**Supplied information:**
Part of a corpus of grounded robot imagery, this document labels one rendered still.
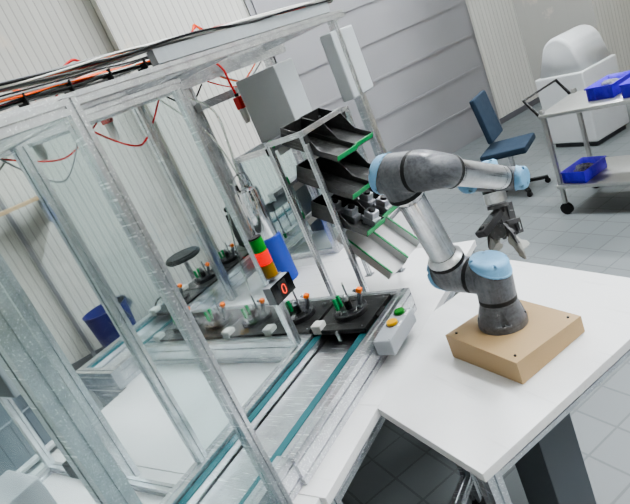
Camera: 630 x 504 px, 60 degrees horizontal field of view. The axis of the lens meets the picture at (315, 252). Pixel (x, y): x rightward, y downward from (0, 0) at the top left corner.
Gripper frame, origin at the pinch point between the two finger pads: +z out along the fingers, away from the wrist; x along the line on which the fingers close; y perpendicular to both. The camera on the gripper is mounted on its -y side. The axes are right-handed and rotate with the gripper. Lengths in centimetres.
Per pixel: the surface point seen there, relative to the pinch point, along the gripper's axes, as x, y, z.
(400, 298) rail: 33.8, -24.3, 5.1
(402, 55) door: 431, 322, -232
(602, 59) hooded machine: 220, 394, -127
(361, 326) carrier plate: 32, -45, 10
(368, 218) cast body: 46, -21, -28
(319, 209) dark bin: 58, -35, -37
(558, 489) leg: -4, -8, 76
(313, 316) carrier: 60, -50, 5

**Task instructions:** Reply with an exact copy of the lines running from the one containing "Per pixel: the" through the end of the entries above, both ends included.

**Solution below:**
Per pixel: the surface point seen there, relative to the pinch point, along the gripper's axes, as x, y, z.
(400, 298) rail: 33.8, -24.3, 5.1
(402, 55) door: 431, 322, -232
(602, 59) hooded machine: 220, 394, -127
(361, 326) carrier plate: 32, -45, 10
(368, 218) cast body: 46, -21, -28
(319, 209) dark bin: 58, -35, -37
(558, 489) leg: -4, -8, 76
(313, 316) carrier: 60, -50, 5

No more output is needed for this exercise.